Les animaux consommeront plus d’antibiotiques que les humains en 2017, car les bactéries superbactéries deviennent une menace grandissante pour le public

Alors que nos dernières défenses commencent à échouer, beaucoup plus de personnes pourraient mourir d’infections bactériennes communes en 2017. Chaque année, on estime que 700 000 personnes meurent à cause d’infections pharmacorésistantes non traitables, et aujourd’hui ce nombre augmente plus vite que prévu.

Il y a environ 40 ans, Levy et ses collègues ont publié leur étude historique montrant un lien direct entre l’utilisation d’antibiotiques dans les fermes et les problèmes de résistance aux antibiotiques chez les humains. Dans les années qui ont suivi l’étude, de nombreuses autres études scientifiques ont été publiées fournissant des preuves supplémentaires de la propagation de microbes résistants aux antibiotiques du bétail aux humains aura. Néanmoins, peu de choses ont été faites pendant toutes ces années pour arrêter la menace grandissante.

« Nous sommes sur le point d’atteindre le point où plus d’antibiotiques seront consommés par les animaux de la ferme dans le monde entier que par les humains », a déclaré Mark Woolhouse, de l’Université d’Edimbourg, Royaume-Uni.

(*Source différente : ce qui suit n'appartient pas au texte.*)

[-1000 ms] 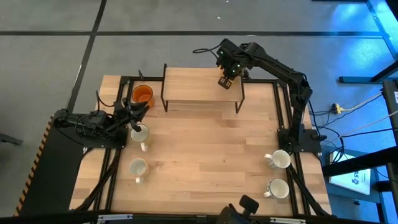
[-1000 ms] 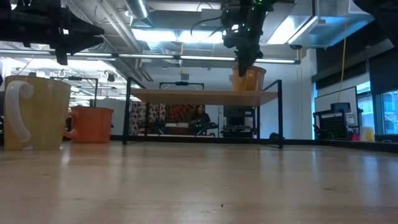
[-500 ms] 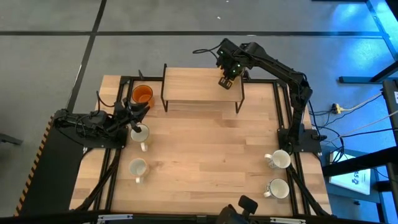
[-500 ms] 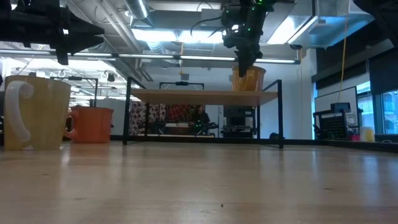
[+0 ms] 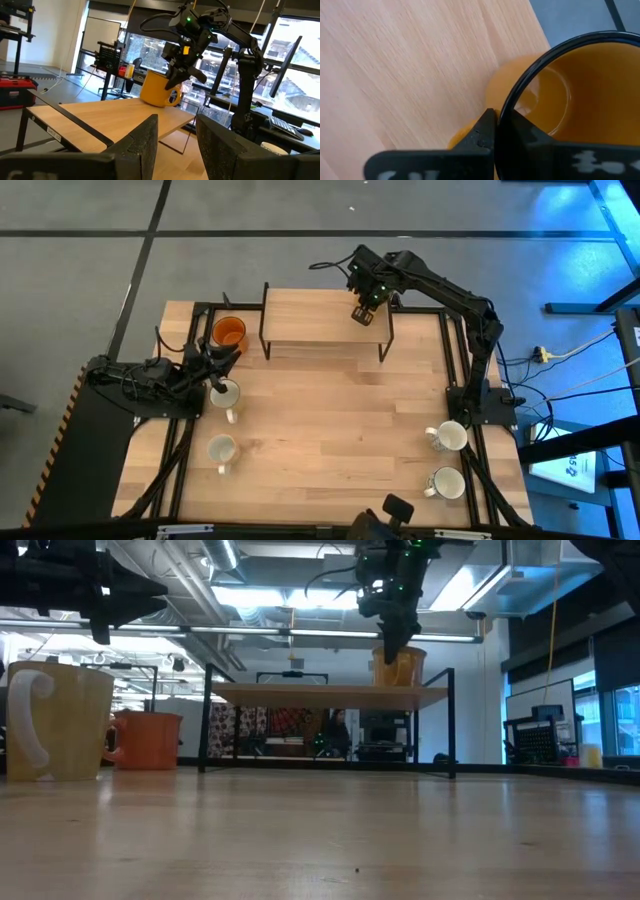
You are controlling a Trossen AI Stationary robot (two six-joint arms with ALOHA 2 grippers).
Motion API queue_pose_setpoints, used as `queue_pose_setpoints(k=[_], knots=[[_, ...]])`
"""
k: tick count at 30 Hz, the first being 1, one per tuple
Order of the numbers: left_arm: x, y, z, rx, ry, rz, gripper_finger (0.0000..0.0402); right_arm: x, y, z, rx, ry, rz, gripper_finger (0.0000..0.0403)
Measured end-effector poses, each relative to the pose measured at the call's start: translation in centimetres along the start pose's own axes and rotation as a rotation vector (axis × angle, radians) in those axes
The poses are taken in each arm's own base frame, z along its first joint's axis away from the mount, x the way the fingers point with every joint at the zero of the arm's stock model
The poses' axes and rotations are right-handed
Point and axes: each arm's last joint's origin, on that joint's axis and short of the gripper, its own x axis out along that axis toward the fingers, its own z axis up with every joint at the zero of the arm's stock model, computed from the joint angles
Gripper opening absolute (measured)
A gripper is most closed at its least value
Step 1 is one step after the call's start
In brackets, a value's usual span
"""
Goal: Place coffee mugs
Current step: Put the dark yellow mug on the shelf, then put the orange mug on the shelf
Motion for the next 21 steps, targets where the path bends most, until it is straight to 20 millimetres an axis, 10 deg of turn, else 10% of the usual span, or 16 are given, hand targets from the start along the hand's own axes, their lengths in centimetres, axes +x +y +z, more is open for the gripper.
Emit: queue_pose_setpoints(k=[21], knots=[[0.0,0.0,0.0,-0.001,0.0,0.0,0.0128,-1.6,-0.3,0.1,0.049,-0.09,-0.075,0.0186]])
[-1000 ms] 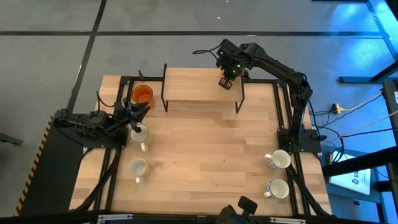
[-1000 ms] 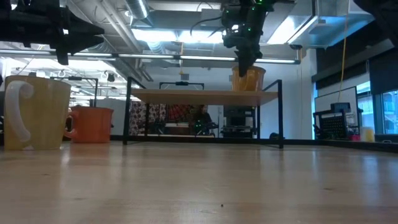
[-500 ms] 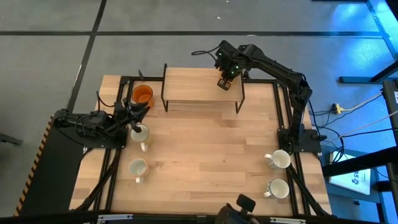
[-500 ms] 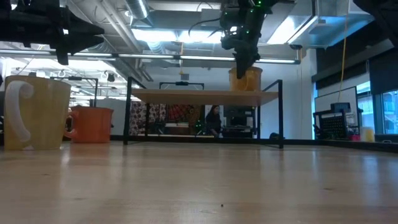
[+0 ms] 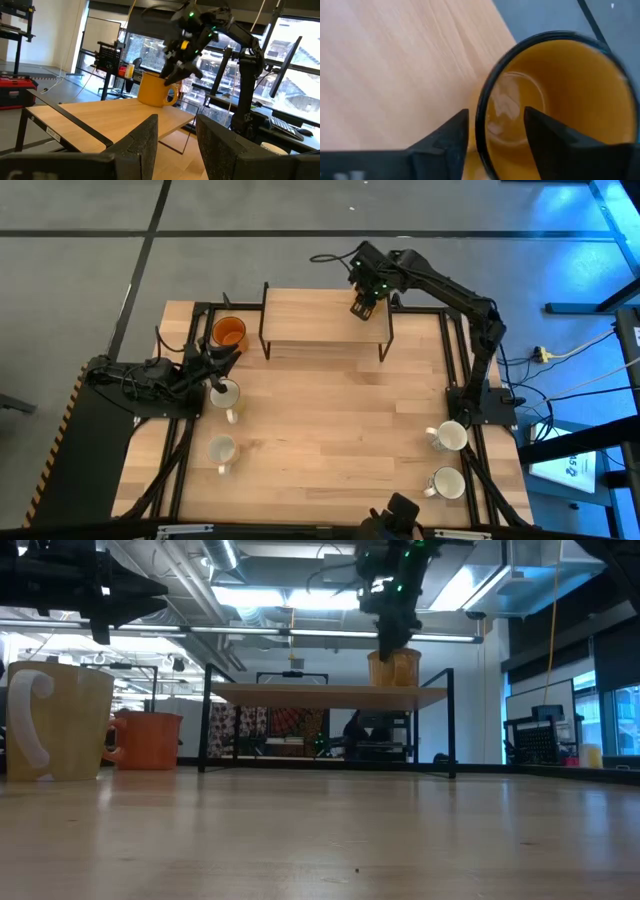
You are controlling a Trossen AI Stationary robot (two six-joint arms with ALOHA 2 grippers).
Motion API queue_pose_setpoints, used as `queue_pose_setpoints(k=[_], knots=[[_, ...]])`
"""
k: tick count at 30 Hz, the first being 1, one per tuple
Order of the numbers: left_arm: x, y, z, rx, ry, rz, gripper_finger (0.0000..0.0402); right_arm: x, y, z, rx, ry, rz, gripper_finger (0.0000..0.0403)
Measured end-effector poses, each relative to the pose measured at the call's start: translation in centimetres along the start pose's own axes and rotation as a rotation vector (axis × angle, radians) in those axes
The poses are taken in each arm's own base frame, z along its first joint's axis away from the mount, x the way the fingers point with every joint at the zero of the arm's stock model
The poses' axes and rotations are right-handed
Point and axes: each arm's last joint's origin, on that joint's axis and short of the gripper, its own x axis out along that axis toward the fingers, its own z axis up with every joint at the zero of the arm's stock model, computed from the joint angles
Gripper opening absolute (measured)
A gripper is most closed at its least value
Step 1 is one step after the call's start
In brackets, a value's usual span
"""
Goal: Place coffee mugs
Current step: Put the orange mug on the shelf
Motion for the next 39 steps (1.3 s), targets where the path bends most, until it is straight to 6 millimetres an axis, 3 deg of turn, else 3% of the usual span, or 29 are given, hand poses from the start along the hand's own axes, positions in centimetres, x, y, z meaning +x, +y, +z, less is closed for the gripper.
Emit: queue_pose_setpoints(k=[6,9,12,17,22,30,39], knots=[[0.0,0.0,0.1,-0.007,-0.007,0.016,0.0128,-5.8,1.6,-0.8,0.022,-0.169,0.046,0.0201],[0.0,0.0,0.6,-0.011,-0.021,0.007,0.0128,-9.0,3.8,-1.6,-0.015,-0.288,0.17,0.0198],[0.2,-0.4,1.7,0.032,0.002,0.0,0.0127,-10.5,6.7,-3.0,-0.095,-0.39,0.271,0.0195],[1.1,-1.5,4.3,0.113,0.089,0.017,0.0125,-9.5,10.9,-6.3,-0.124,-0.533,0.366,0.0193],[2.8,-3.3,5.6,0.182,0.258,0.031,0.0125,-8.0,12.9,-9.6,-0.047,-0.577,0.462,0.0193],[5.8,-5.3,8.1,0.184,0.509,0.208,0.0125,-8.0,13.5,-13.1,-0.057,-0.545,0.459,0.0192],[8.3,-3.5,9.5,-0.021,0.895,0.447,0.0125,-7.0,14.1,-15.3,-0.138,-0.436,0.45,0.0192]])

Les chercheurs ont calculé qu’environ 63 000 tonnes d’antibiotiques sont administrées aux poulets, aux porcs et aux bovins chaque année. En outre, ils ont prédit que ce nombre augmenterait de 67%, soit 106 000 tonnes, d’ici 2030.

La plus grande menace mondiale de l’humanité est sur nous

Au cours de la première réunion de l’Assemblée générale des Nations Unies sur les bactéries résistantes aux médicaments plus tôt cette année, l’ensemble de l’assemblée a qualifié la résistance aux antibiotiques de menace mondiale la plus grave et la plus urgente. Cependant, c’est ce qu’ils vont faire ensuite qui compte puisqu’ils n’ont pas encore demandé de mesures spécifiques.

Très peu de changements dans les pratiques antibiotiques actuelles sont nécessaires pour entraîner des effets importants sur la santé humaine. La plupart des antibiotiques sont utilisés sur des animaux sains pour favoriser la croissance ou prévenir la maladie dans des conditions de surpeuplement ou d’insalubrité. Cela peut facilement être corrigé en interdisant ou en réduisant la quantité d’antibiotiques préventifs et en trouvant d’autres moyens de garder les animaux en bonne santé.

Pendant des décennies, l’industrie du bétail a soutenu que même si l’utilisation d’antibiotiques peut avoir quelque chose à voir avec la résistance aux antibiotiques chez les animaux de ferme, cela a peu, voire rien, à voir avec les problèmes de résistance aux antibiotiques humains.

Ceci, cependant, est très discutable que près de 80 pour cent des antibiotiques vendus aux États-Unis sont également utilisés dans la production de viande et de volaille. Et puisqu’ils utilisent principalement des antibiotiques comme mesure de prévention, les bactéries dans et autour des animaux sont régulièrement exposées au médicament, ce qui donne lieu à des superbactéries résistantes aux médicaments.

La colistine, qui est maintenant plus utilisée chez les animaux que chez les humains, est un de ces exemples. C’est l’un des derniers antibiotiques utilisés pour traiter certaines infections humaines. En raison de la surutilisation des antibiotiques, la résistance à la colistine s’est répandue dans le monde entier, transformant des infections plutôt inoffensives en maladies mortelles.

De la ferme à la table

La façon la plus simple pour les superbactéries de quitter la ferme et d’infecter les gens est de consommer de la viande et de la volaille non cuites. En 2014, Consumer Reports a découvert que 97% des poitrines de poulet testées abritaient des bactéries pathogènes. Et environ la moitié des échantillons étaient contaminés par au moins une bactérie résistante à trois antibiotiques couramment prescrits ou plus.

Pour leur défense, l’industrie de la volaille a déclaré que le poulet contaminé n’est pas une préoccupation parce que les gens savent qu’ils devraient faire cuire la volaille à fond. Bien que cela puisse être vrai, les emballages peuvent s’infiltrer dans le réfrigérateur en contaminant d’autres aliments ou des planches à découper peuvent devenir des lieux de reproduction.

De plus, les superbactéries peuvent aussi se propager au-delà de la ferme par les travailleurs ou les ruissellements agricoles. Une fois que ces bactéries atteignent l’environnement, elles peuvent échanger leur matériel génétique et résister aux autres bactéries qui n’ont jamais été en contact avec des antibiotiques.